Listen
It was a strange dream, and it came in the midst of deep change. I had been asking God for direction that would point the way for the next 20 years, and after weeks of prayer and waiting I had a dream. I carried the dream-image in my mind for days, asking the Spirit for insight and illumination. *
It was like this: I saw before me a modern running shoe, but it reminded me of the sandals worn by the Roman god Mercury, with one significant difference: instead of a wing on each side of the shoe there was an ear. Yes—an ear in place of where the messenger should have had a wing. The dream was so vivid and real I was certain it had deep meaning.
A few days later, while holding this strange image before God, I heard the Spirit whisper: “I’ve not called you to go and speak, but to go and listen.” It was a thunderous whisper.
It also proved God has a sense of humor: as a pastor I had made my living for 15 years as a public speaker who delivered messages week in and week out by preaching to others, who had to sit quietly and pretend to be interested. Now, after years of training and practice in talk, talk, talk, God was instructing me to “go and listen,” yet somehow still delivering a message. In what could only be considered multi-layer funny, you can ask my family and friends: I’m not exactly known for my listening skills.
What goes into a lifestyle of listening? Listening seems so passive; it feels like we surrender the initiative—and the agenda—to someone else. But it turns out that listening is deep preparation for delivering a deep message.
Consider Jesus, who spent 30 years listening before his three years of preaching. His preparation for ministry was composed of listening. He lived life among us, suffering the daily rise-and-fall of life, commanding no great attention nor seeking a vast audience. He worked in obscurity, and listened to the wisdom of the scriptures as he heard them read week after week in his community. Imagine the very Word of God, silent for three decades. Imagine the humility required to listen—and keep on listening before bringing a message that would change all creation. Even in listening, Jesus is our example. When Jesus finally engaged in public ministry, he punctuated his message with his deep secret, “Whoever has ears, let them hear.”
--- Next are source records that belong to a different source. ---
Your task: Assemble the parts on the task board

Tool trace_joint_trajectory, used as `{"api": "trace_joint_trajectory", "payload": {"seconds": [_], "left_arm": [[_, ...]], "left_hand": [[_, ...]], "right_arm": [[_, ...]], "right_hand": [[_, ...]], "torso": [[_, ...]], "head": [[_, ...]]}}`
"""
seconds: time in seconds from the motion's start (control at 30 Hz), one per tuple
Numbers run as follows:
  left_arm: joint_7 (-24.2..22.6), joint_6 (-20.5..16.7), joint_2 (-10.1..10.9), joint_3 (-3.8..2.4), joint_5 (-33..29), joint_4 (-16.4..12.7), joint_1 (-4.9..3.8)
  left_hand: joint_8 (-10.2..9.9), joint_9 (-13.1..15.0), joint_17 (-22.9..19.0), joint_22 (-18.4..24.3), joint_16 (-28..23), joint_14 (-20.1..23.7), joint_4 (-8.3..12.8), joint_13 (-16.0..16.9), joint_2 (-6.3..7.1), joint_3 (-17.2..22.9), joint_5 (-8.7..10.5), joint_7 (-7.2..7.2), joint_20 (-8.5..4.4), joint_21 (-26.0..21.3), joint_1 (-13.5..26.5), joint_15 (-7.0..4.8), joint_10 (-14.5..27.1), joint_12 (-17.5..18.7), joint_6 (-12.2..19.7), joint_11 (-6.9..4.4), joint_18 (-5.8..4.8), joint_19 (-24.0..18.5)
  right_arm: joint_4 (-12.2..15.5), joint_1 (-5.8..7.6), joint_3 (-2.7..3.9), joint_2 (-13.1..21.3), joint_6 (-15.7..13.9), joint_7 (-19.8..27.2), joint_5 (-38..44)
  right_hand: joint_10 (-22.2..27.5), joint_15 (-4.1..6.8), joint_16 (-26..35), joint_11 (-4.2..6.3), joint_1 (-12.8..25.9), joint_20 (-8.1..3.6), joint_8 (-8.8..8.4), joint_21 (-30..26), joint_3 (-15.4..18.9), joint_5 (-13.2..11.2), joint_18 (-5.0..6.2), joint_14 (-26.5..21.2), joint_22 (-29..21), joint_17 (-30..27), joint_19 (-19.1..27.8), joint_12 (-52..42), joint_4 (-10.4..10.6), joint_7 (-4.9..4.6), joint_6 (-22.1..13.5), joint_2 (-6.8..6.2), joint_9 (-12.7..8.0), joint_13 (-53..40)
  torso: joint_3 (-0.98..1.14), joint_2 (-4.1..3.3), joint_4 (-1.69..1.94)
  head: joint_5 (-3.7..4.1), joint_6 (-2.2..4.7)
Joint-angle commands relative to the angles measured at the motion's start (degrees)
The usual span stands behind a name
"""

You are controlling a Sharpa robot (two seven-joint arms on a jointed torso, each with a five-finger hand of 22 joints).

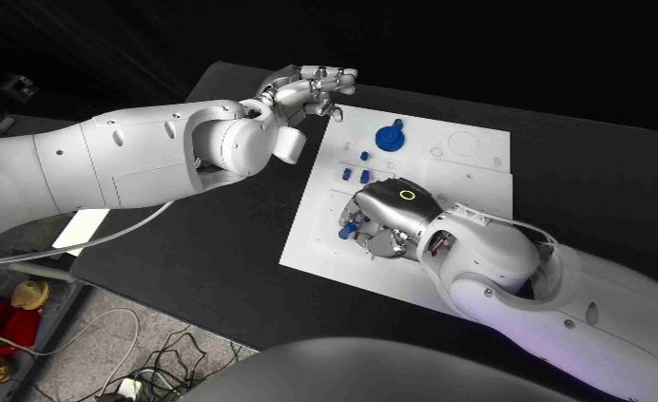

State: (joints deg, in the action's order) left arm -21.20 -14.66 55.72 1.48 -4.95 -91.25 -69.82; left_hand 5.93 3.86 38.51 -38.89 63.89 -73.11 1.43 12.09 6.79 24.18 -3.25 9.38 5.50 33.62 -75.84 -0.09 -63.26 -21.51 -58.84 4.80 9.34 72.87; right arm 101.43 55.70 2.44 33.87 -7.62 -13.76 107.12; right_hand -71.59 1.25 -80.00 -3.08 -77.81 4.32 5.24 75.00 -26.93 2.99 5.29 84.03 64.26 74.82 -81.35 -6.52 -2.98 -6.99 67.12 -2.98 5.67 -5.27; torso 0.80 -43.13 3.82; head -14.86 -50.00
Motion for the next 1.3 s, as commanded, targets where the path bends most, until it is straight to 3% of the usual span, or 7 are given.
{"api": "trace_joint_trajectory", "payload": {"seconds": [0.03, 0.9, 1.3], "left_arm": [[-0.3, 0.78, -0.01, -0.03, -0.14, -0.14, -0.02], [-0.13, 0.94, -0.05, -0.03, -0.14, -0.27, -0.03], [-0.12, 0.87, -0.02, -0.03, -0.14, -0.41, -0.04]], "left_hand": [[-0.35, -0.06, -0.06, 0.09, -0.17, 0.27, 0.3, 0.08, -0.49, 0.07, 0.16, 0.14, 0.09, -0.2, 0.25, 0.1, 0.49, -0.36, 0.4, -0.02, 1.03, 0.34], [-0.37, -0.06, -0.06, 0.1, -0.16, 0.27, 0.34, 0.09, -0.49, 0.07, 0.16, 0.19, 0.11, -0.23, 0.21, 0.13, 0.58, -0.43, 0.48, 0.02, 1.02, 0.34], [-0.37, -0.06, -0.06, 0.1, -0.16, 0.27, 0.34, 0.09, -0.49, 0.07, 0.16, 0.19, 0.11, -0.23, 0.21, 0.13, 0.58, -0.43, 0.48, 0.02, 1.02, 0.34]], "right_arm": [[0.24, -0.03, -0.03, 0.23, 1.18, -1.01, 1.01], [-0.5, 0.33, -0.06, -0.84, 3.49, -3.0, 2.06], [-1.25, 1.27, -0.95, -2.24, 5.27, -3.43, 2.36]], "right_hand": [[-0.25, 0.34, -0.12, 0.01, 0.14, -0.23, 0.35, 0.15, 0.41, 0.12, -0.34, 3.22, 0.02, -0.04, -0.28, 0.13, 0.16, 0.15, 0.51, 0.43, 0.99, -0.05], [-0.19, 0.35, -0.01, 0.01, 0.86, -0.24, 0.17, 0.05, 0.91, 0.04, -0.31, 3.15, -0.14, -0.2, -0.18, 0.37, 0.6, 0.23, 0.33, 0.39, 1.1, -0.06], [-0.13, 0.35, 0.2, 0.01, 1.48, -0.25, -0.01, -0.13, 1.51, -0.03, -0.25, 3.06, -0.43, -0.49, -0.04, 0.6, 0.92, 0.29, 0.19, 0.02, 1.18, -0.06]], "torso": [[0.01, 0.0, -0.09], [-0.04, 0.01, 0.03], [-0.06, 0.01, 0.04]], "head": [[0.09, 0.0], [0.42, 0.0], [0.37, 0.0]]}}
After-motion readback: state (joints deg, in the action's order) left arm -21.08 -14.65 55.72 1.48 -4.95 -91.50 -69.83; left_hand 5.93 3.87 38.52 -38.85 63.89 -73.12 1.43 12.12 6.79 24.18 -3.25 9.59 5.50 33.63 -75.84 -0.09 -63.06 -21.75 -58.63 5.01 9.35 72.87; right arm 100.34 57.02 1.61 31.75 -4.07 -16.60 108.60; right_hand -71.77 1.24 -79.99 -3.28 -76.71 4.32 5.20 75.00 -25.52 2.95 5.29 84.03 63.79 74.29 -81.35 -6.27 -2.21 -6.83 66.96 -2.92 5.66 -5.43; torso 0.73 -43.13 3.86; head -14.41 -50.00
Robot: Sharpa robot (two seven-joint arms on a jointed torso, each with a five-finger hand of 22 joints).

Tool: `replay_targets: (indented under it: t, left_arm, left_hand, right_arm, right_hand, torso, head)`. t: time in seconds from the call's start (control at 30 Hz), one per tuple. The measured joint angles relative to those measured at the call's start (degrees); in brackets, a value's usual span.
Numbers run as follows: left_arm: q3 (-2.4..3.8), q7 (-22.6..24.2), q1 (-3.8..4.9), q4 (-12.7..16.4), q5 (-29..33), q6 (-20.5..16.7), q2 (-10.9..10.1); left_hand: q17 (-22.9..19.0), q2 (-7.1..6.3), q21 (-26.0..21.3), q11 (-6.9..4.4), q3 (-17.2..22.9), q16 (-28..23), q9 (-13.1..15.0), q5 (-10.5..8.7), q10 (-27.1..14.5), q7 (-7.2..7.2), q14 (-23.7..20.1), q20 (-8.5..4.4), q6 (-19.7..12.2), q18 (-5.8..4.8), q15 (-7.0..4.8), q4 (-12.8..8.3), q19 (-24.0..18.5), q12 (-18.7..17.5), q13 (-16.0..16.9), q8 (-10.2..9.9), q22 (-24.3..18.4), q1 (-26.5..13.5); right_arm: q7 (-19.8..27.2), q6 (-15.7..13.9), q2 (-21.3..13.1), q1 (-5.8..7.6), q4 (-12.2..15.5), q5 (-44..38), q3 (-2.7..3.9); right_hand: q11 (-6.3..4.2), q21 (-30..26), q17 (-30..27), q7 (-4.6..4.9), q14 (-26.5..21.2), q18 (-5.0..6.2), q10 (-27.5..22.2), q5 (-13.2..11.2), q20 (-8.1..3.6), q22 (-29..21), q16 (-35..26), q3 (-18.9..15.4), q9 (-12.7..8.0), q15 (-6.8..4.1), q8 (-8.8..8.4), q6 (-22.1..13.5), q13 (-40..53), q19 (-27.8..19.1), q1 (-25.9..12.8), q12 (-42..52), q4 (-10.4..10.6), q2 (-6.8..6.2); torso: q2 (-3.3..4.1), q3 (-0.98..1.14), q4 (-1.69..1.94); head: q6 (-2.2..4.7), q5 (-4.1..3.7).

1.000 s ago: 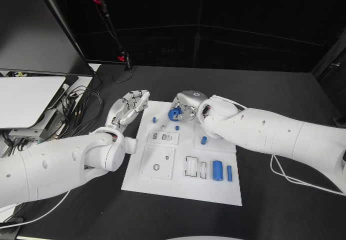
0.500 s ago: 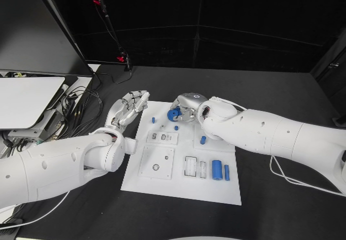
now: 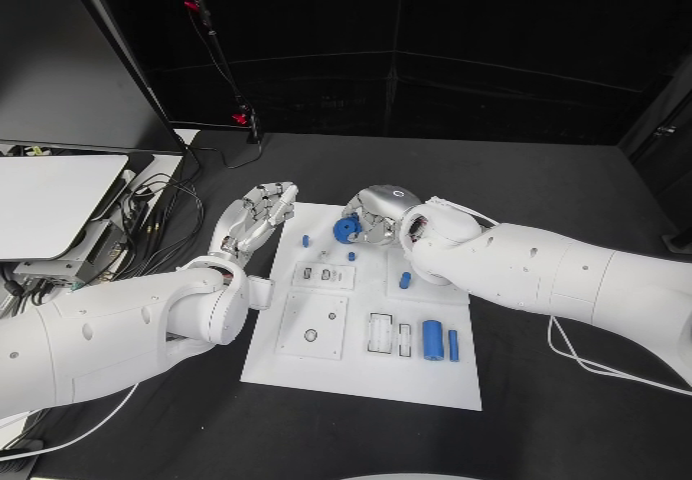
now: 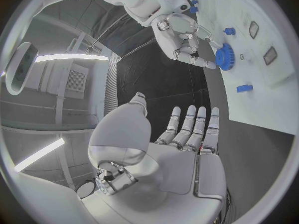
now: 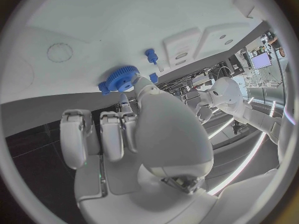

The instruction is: Assemble the parts on the task board

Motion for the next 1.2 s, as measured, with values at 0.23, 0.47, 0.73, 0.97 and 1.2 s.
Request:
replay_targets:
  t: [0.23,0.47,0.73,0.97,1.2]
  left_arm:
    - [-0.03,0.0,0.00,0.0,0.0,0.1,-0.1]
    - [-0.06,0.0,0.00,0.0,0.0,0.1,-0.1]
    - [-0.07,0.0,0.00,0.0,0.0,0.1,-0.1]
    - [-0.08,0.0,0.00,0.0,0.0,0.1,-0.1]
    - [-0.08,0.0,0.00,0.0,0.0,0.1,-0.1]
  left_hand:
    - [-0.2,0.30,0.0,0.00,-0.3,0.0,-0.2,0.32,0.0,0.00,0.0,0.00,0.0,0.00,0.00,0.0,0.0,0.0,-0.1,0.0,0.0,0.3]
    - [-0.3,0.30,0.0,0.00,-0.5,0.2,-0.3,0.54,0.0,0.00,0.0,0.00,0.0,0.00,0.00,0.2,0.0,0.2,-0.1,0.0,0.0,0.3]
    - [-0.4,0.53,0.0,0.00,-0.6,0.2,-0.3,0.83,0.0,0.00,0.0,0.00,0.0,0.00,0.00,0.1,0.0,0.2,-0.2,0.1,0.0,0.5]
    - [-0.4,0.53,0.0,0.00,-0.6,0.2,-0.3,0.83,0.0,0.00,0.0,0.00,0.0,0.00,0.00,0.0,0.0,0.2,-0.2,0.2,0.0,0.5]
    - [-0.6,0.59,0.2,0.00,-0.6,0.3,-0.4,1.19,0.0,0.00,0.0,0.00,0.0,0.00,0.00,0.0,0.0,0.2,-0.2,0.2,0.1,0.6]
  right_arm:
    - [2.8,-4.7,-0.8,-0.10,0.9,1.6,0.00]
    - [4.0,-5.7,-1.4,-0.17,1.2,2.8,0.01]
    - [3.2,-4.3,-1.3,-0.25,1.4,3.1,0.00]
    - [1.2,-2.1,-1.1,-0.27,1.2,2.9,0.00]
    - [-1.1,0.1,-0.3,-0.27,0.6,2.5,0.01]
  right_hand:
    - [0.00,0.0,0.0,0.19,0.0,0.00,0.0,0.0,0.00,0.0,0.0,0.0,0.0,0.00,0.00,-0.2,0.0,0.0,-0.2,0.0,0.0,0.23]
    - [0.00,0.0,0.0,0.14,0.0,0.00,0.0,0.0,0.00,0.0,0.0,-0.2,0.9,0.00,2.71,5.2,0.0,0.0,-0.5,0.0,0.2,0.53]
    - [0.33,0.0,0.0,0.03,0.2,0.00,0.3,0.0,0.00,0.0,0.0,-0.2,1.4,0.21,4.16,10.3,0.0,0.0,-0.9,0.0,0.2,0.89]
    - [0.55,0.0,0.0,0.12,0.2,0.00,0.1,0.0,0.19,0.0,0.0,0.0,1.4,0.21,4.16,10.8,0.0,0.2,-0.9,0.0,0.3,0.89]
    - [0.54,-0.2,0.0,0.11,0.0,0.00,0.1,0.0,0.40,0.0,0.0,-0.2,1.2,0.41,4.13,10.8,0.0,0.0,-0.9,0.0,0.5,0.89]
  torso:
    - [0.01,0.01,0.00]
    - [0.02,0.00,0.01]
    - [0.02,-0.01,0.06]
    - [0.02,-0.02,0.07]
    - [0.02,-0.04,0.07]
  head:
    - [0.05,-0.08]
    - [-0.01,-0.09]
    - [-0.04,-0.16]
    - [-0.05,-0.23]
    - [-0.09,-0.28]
Here is the wisdom of James, the Lord’s brother: “My dear brothers and sisters, take note of this: Everyone should be quick to listen, slow to speak and slow to become angry, because human anger does not produce the righteousness that God desires.” (James 1:19-20) I suspect James saw this modeled year after year before his very eyes.
When God himself became the Incarnation, he spent three decades absorbing the human experience. His quiet life reveals that true communication flows from shared experience, from common ground: What if the best way to deliver a message is to listen carefully?
* What? You don’t think God speaks through dreams? Go check with Jacob, or his son Joseph, or Daniel, or Joseph the husband of Mary, or even the Apostle Paul. And don’t even get me started on church history.